• [The data]
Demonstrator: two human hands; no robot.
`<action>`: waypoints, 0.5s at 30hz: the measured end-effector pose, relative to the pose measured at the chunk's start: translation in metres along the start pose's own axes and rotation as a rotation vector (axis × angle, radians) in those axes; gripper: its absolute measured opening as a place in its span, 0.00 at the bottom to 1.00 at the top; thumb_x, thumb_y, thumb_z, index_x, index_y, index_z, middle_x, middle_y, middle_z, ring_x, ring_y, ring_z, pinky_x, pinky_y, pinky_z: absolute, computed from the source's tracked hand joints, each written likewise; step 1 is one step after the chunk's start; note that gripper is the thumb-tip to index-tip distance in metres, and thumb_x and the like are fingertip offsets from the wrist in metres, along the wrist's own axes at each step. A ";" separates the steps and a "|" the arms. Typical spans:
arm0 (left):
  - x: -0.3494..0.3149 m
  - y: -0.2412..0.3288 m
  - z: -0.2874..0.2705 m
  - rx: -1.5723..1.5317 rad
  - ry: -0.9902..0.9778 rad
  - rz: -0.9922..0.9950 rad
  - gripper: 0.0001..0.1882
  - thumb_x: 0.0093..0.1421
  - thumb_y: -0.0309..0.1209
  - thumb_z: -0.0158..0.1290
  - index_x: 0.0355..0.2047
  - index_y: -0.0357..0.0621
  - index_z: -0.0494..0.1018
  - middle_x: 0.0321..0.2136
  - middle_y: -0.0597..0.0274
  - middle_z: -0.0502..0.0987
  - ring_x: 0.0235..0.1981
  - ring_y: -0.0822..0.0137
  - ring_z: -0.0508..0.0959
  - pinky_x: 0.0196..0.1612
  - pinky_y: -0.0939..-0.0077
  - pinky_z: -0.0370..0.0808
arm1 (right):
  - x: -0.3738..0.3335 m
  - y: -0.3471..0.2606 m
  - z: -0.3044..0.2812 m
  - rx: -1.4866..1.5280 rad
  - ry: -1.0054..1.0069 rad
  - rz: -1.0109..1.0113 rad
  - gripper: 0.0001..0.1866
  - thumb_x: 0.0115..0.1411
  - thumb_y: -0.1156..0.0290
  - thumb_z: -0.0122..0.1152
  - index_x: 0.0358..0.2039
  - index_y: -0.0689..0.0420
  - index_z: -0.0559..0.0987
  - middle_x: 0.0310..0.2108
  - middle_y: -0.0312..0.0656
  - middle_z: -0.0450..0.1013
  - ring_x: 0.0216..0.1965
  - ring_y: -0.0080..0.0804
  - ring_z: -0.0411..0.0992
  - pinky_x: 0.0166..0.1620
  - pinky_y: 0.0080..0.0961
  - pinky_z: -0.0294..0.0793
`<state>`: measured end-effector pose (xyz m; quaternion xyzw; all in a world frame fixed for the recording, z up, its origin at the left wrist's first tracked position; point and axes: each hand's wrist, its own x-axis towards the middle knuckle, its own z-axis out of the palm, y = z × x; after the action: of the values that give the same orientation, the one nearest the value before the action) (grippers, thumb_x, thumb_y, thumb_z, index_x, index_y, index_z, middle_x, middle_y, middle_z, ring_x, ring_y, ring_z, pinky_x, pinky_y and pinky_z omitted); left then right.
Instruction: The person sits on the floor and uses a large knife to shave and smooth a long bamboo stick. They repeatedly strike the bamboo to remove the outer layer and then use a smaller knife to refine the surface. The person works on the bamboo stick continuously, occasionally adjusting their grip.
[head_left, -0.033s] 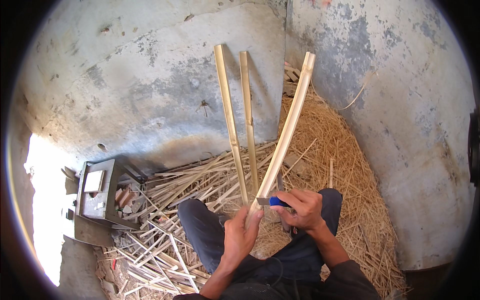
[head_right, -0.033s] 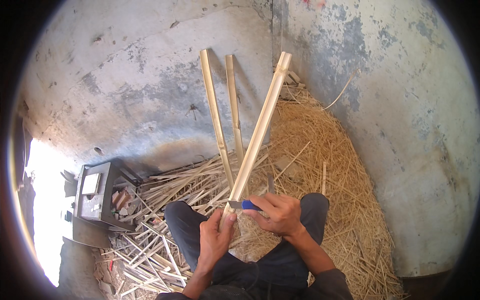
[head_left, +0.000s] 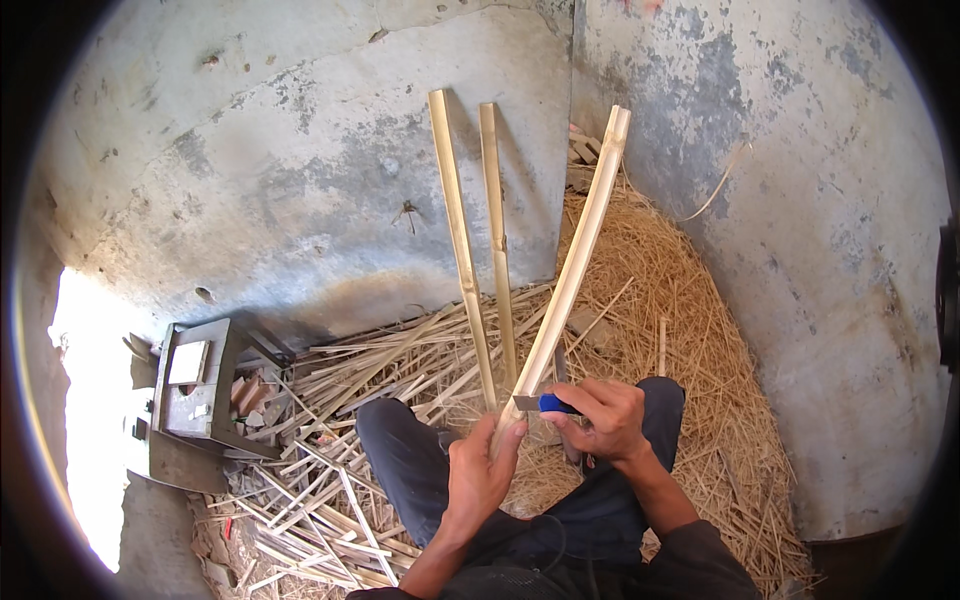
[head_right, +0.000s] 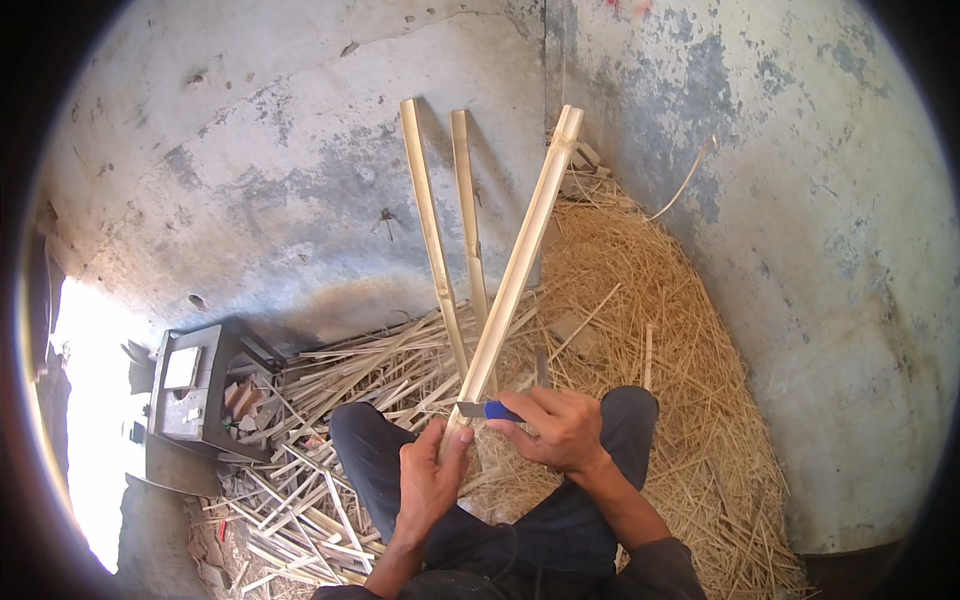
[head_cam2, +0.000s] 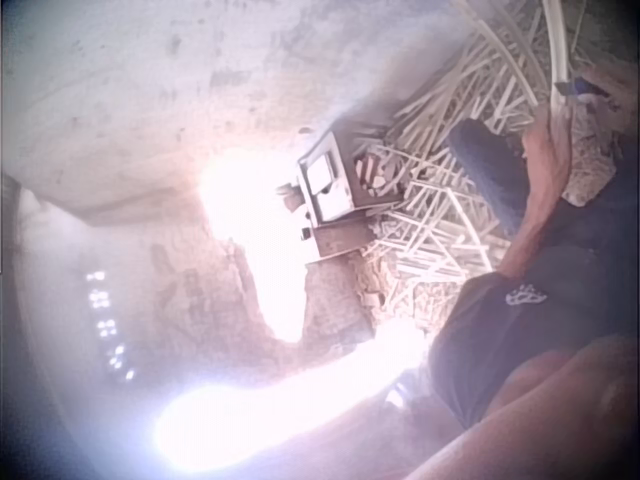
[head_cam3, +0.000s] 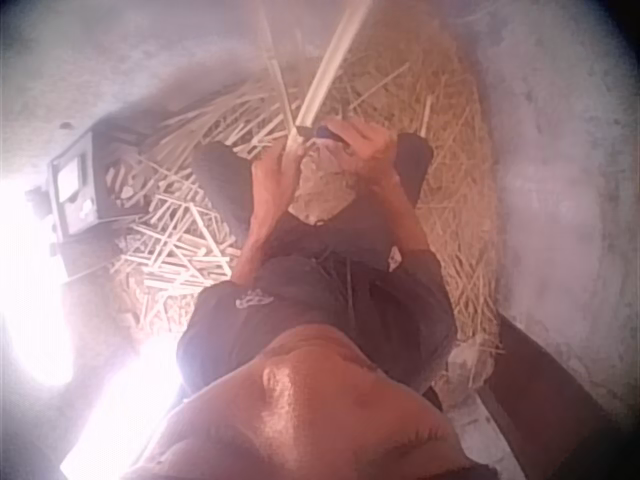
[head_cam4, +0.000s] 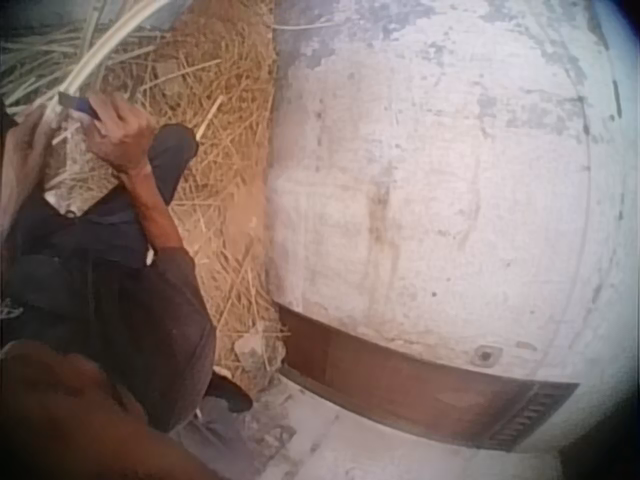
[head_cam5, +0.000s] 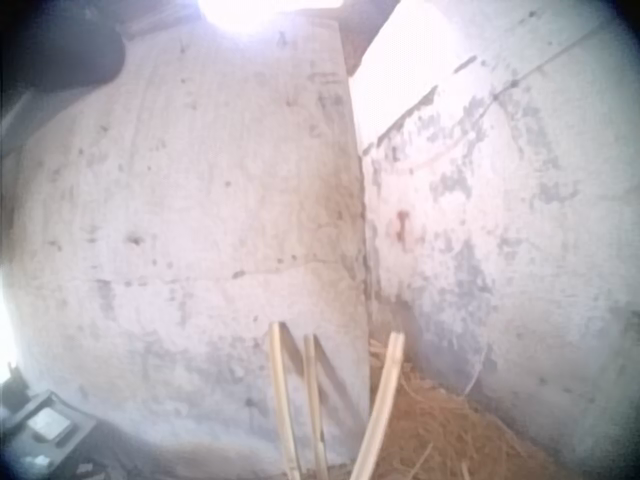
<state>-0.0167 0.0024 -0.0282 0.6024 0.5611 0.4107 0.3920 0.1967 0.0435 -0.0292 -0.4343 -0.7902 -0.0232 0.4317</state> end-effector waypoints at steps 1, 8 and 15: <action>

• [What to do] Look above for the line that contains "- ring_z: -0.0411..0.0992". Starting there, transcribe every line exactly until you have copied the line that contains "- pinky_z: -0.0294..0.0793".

• [Reply to the task]
  - ring_z: -0.0411..0.0992
  - pinky_x: 0.0166..0.1620
  - pinky_y: 0.0080..0.0961
  - pinky_z: -0.0294..0.0793

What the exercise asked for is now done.